En attendant de pénétrer l’énigme, l’intrigant épisode aura inspiré des réactions chez la quasi-totalité des composantes socio-politiques du pays : qui pour sympathiser et condamner ouvertement, qui pour aborder la question avec circonspection, qui pour réclamer que justice pour les victimes. Même les mouvements armés ne sont pas demeurés en reste de la vague. Tandis que le message de la CMA résonne comme une sorte de persiflage voire une revanche sur une population ayant résisté à ses sirènes séparatistes, celle de la Plateforme passe pour une véritable fuite de responsabilité face à ses aux gages initialement donnés aux communautés sédentaires de préserver leurs intérêts dans l’élaboration et l’application du processus d’Alger.

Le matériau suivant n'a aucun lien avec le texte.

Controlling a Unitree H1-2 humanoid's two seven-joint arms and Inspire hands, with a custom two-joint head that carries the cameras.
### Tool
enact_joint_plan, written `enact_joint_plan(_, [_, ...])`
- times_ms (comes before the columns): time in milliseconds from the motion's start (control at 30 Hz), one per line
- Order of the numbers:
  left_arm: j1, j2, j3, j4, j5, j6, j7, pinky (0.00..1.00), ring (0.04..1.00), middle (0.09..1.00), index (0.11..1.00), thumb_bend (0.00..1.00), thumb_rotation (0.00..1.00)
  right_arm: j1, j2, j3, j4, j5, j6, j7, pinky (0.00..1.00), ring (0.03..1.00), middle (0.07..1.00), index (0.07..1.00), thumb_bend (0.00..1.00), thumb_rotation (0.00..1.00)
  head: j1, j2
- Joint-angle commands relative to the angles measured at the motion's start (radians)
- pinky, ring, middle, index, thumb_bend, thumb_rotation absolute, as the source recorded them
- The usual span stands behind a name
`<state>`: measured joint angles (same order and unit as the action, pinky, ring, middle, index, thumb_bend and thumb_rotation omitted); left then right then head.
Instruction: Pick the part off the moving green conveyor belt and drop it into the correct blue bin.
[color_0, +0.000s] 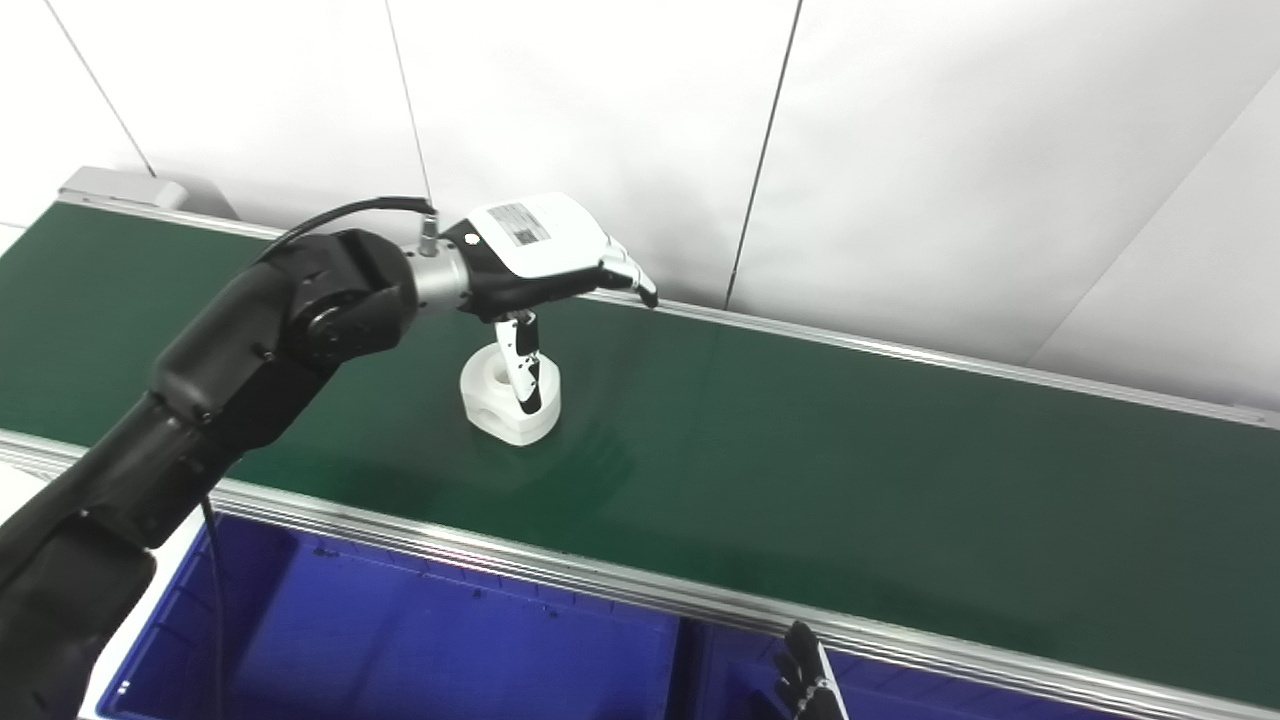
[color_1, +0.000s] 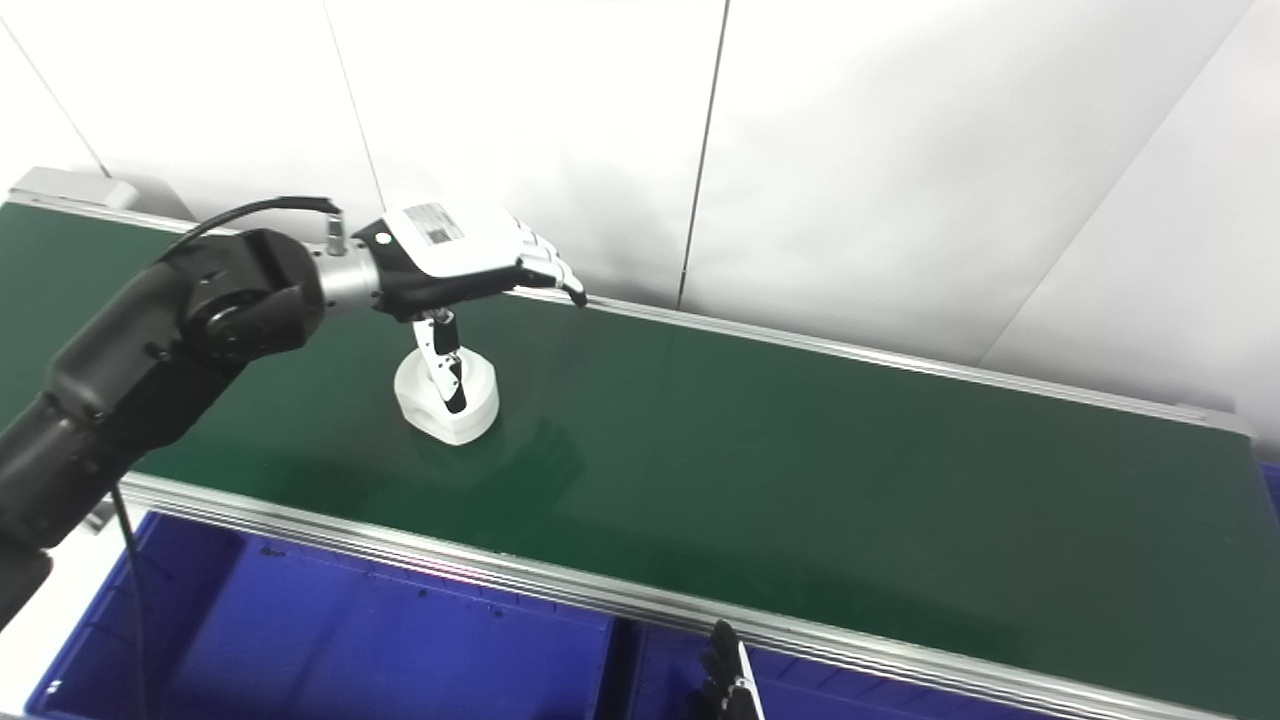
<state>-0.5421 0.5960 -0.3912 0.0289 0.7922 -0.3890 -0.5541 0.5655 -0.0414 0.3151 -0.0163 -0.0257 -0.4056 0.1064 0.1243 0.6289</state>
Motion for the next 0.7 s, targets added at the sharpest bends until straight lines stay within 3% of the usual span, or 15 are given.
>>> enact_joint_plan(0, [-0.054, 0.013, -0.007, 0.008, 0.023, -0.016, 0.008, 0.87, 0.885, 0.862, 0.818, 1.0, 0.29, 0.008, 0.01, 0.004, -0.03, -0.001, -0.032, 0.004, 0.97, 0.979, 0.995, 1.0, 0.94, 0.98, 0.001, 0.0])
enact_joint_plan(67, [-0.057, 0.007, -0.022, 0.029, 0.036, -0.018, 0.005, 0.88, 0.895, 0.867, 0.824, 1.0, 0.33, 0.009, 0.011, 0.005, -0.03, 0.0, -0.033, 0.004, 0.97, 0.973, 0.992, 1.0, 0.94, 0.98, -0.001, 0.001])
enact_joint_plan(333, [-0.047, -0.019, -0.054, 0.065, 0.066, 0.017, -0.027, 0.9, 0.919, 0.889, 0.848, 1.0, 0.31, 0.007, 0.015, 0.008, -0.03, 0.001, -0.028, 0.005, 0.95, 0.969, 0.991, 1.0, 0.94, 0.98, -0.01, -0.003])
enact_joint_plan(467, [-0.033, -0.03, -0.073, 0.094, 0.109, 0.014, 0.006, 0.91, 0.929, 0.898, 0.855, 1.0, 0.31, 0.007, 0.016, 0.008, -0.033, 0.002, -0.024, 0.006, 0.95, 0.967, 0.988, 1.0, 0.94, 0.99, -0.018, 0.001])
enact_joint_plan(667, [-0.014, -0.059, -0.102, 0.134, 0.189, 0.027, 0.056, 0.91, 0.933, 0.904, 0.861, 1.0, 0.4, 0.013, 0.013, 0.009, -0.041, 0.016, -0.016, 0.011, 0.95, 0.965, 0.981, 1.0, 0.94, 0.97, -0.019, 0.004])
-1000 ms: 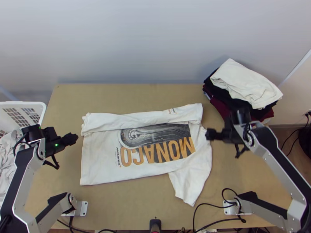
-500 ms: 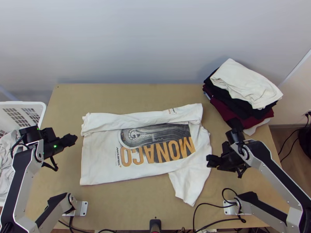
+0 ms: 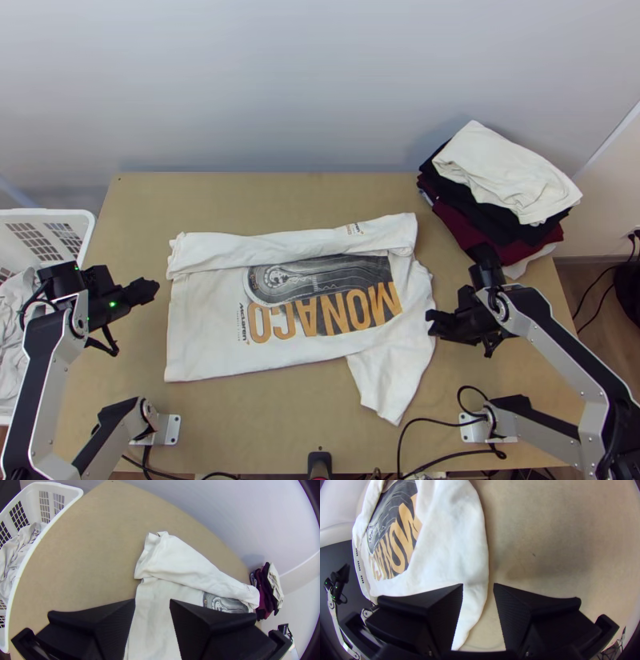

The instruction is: Fold the t-shirt

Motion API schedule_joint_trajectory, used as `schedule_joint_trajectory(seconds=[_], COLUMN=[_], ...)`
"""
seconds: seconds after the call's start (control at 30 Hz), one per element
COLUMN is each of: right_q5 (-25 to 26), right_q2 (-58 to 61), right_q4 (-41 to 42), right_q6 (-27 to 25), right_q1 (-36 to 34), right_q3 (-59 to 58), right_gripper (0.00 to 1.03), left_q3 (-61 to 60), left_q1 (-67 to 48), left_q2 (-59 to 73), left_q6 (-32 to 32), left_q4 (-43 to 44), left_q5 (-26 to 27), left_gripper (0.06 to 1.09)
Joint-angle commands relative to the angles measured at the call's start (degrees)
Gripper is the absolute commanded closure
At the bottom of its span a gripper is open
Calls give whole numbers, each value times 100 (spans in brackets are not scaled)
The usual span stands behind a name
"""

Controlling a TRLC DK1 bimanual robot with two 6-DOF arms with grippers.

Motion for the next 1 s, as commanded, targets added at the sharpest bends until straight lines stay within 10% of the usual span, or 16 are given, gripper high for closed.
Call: schedule_joint_trajectory(seconds=[0.0,0.2,0.37,0.7,0.97], right_q5=[-110,-216,-242,-242,-242], right_q2=[190,471,392,392,375], right_q4=[8,140,360,369,395], right_q6=[-164,-287,-480,-524,-533], right_q1=[-36,-10,43,69,69], right_q3=[-209,-341,-429,-438,-473], right_gripper=[61,63,100,100,100], left_q3=[111,128,286,708,-118], left_q1=[45,36,1,-52,-808], left_q2=[-69,-69,-51,204,274], left_q6=[47,47,943,4345,4327], left_q4=[-95,-147,-868,-4173,-4006], left_q5=[70,79,79,-88,-1090], left_gripper=[54,54,54,54,54])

Interrogé sur les circonstances de l’incident macabre, un responsable militaire de l’opération répressive a reconnu pour sa part que des balles réelles ont été utilisées par ses éléments pour disperser la foule aux abords du Commissariat de police. L’interlocuteur de la télévision d’Etat a beau préciser qu’Il s’agit de tirs de sommation en l’air, ses propos sonnent comme un aveu de responsabilité dans les tueries ayant endeuillé la ville de Gao.

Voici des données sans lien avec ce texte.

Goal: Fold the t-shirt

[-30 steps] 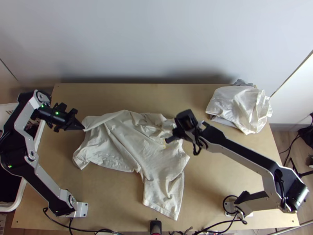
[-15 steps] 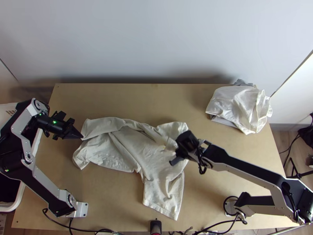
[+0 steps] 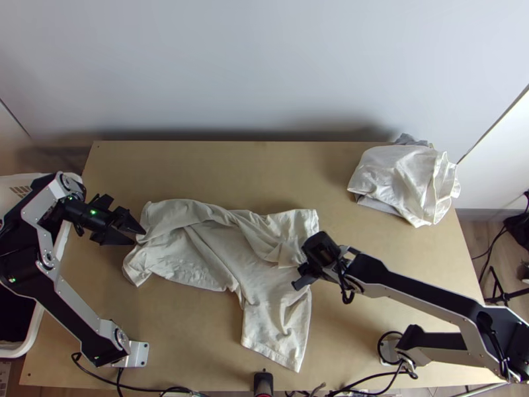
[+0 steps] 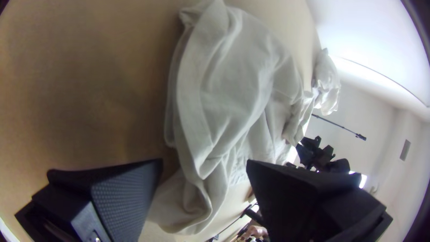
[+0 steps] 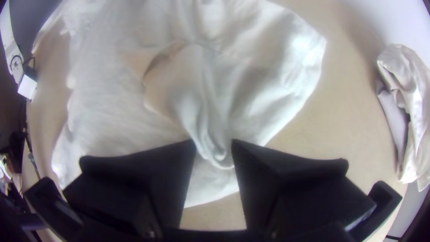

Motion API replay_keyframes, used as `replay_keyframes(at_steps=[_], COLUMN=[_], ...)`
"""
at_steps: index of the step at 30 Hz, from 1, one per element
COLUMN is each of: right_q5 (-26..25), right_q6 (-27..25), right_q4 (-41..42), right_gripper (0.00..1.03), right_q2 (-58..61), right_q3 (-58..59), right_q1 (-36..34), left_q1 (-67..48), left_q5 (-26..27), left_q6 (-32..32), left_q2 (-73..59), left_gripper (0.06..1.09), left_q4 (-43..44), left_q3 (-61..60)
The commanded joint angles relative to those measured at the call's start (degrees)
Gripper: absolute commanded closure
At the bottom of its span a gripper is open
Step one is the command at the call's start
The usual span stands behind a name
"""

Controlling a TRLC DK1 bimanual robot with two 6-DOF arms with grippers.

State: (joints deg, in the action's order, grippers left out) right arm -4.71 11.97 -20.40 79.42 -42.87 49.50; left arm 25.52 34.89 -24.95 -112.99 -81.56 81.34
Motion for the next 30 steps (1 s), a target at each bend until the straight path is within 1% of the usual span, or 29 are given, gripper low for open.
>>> replay_keyframes(at_steps=[1, 4, 6, 8, 12, 15, 18, 22, 28, 30], right_q5=[-0.3, -0.3, -0.2, -0.2, -0.2, 0.4, 1.0, 3.0, 5.3, 6.8], right_q6=[1.1, 2.7, 3.2, 3.2, 3.1, 3.4, 4.1, 5.0, 5.6, 5.7], right_q4=[-3.7, -8.8, -11.5, -13.4, -14.6, -14.8, -14.4, -14.3, -14.4, -15.0], right_gripper=[0.45, 0.45, 0.45, 0.45, 0.45, 0.45, 0.45, 0.45, 0.45, 0.45], right_q2=[-2.9, -4.4, -5.6, -6.6, -8.1, -8.9, -9.8, -11.1, -13.1, -13.7], right_q3=[-0.3, -2.4, -3.3, -3.4, -1.2, 0.7, 2.7, 5.2, 8.2, 8.7], right_q1=[-1.8, -1.9, -1.9, -1.9, -1.9, -1.9, -1.9, -1.4, -0.3, 0.5], left_q1=[2.8, 3.9, 4.8, 5.2, 6.7, 7.8, 8.1, 8.4, 8.4, 8.1], left_q5=[-0.2, -0.4, -0.6, -1.0, -0.9, -0.8, -1.0, -2.3, -2.6, -2.7], left_q6=[-0.1, -1.1, -2.9, -3.1, -4.0, -7.3, -9.1, -10.2, -12.6, -12.7], left_q2=[2.7, 5.1, 7.3, 8.6, 12.1, 15.9, 17.7, 20.1, 25.5, 26.1], left_gripper=[0.11, 0.11, 0.11, 0.11, 0.11, 0.11, 0.11, 0.11, 0.11, 0.11], left_q4=[-0.3, -0.9, -1.0, -1.0, -0.7, -0.4, -0.2, 0.1, 0.1, 0.1], left_q3=[0.0, -1.4, -3.6, -5.5, -10.6, -14.5, -16.9, -19.1, -23.9, -24.9])
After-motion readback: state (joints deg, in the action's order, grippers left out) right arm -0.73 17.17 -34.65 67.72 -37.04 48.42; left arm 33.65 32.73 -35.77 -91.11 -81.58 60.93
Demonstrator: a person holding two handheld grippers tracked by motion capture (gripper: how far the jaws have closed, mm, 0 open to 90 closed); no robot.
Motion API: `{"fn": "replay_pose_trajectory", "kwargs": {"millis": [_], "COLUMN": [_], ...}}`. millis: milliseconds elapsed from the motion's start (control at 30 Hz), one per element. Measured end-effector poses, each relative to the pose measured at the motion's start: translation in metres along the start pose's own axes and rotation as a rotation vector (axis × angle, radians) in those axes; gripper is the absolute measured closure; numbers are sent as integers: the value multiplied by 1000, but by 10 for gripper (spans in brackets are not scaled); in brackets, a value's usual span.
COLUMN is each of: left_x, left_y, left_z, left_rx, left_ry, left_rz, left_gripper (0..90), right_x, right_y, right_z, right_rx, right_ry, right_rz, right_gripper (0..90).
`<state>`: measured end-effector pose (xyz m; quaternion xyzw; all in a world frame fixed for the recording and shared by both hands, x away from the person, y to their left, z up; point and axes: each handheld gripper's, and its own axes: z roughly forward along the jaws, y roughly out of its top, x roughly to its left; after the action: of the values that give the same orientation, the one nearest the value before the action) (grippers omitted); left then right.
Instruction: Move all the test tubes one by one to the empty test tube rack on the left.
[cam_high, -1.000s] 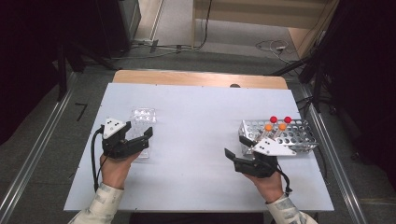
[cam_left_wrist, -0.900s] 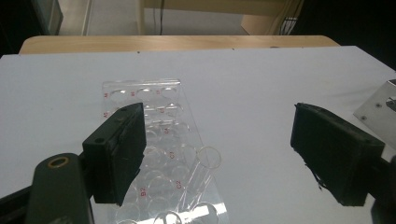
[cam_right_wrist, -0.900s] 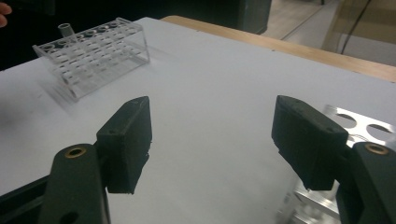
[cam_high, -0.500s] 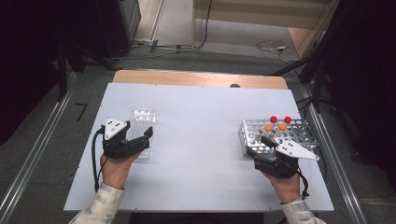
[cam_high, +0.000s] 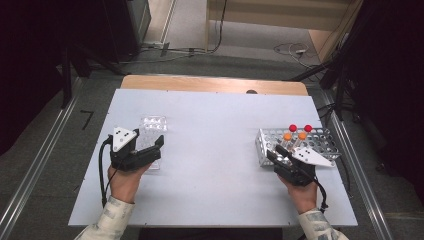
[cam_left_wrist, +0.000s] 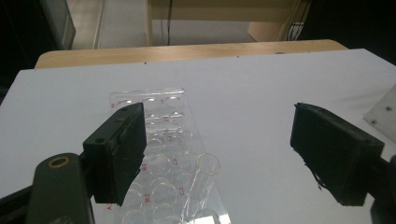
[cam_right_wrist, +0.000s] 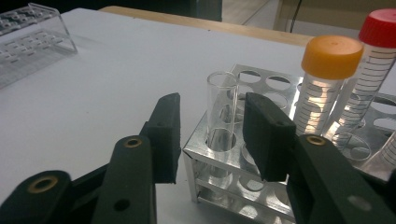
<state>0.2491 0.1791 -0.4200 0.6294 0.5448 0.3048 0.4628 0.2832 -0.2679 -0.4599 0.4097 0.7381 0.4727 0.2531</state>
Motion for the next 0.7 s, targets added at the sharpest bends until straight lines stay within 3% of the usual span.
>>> {"fn": "replay_pose_trajectory", "kwargs": {"millis": [333,700], "left_x": [-1,-1], "left_y": [0,-1], "left_z": [0,1], "left_rx": [-1,4], "left_ry": [1,-1], "left_rz": [3,6], "left_gripper": [188,188], "right_x": [-2,-1], "right_y": [-1,-2], "right_z": [8,11], "right_rx": [10,20], "right_ry": [-29,-41], "right_rz": [-5,-13], "right_gripper": [670,711]}}
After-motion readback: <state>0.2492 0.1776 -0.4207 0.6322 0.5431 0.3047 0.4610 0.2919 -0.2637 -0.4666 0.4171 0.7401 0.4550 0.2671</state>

En réaction au drame, Les hautes autorités du pays se sont manifestées de leur côté par la même la même démarche habituelle avec des visites aux victimes encore vivantes et de d’expression de regret aux familles des disparus. C’était cette fois par le truchement d’une délégation de haut niveau chargée de prendre langue avec les porte-voix des manifestants et servir en même temps de vecteur de transmission de leurs doléances aux plus hautes autorités. La délégation conduite par le ministre Abdoulaye Idrissa Maïga a ainsi promis de rendre compte à qui de droit du contenu de ses échanges avec la jeunesse, qui a porté en substance sur la prise en compte des intérêts de la jeunesse dans le processus d’application de l’Accord pour la paix et la réconciliation ainsi que sur la diligence d’une enquête pour déterminer les responsabilités dans les tueries du 12 Juillet dernier.
Le ballet des sorties consécutives au drame de Gao inclut également celle du premier responsable de l’Etat, dont la partition était fortement attendue à cause de ses gages d’arbitrage plus rassurant sur le traitement du dossier. Au lieu de quoi, le message d’IBK à la nation aura laissé un gout d’inachevé pour s’être résumé à un vœu pieux, l’expression d’un simple regret et de la sympathie à l’endroit des victimes, là où on pouvait espérer de la fermeté sur les conséquences dramatiques de la marche. Doit-on en déduire, en définitive, que la sortie laconique du chef de l’Etat sur un événement aussi grave traduit en elle seule toute l’impuissance de l’Etat face à la complexité qui entoure l’Accord d’Alger et que la plus haute autorité du pays dissimule ? En résumant la problématique à une interprétation erronée du document, le chef de l’Etat admet n’avoir aucune solution en réponse aux récriminations et réserves suscitées par la mise en œuvre du processus d’Alger. Quant aux responsabilités dans les tueries, il a tout simplement choisi de l’éluder probablement pour ne pas s’encombrer d’engagements sans lendemain.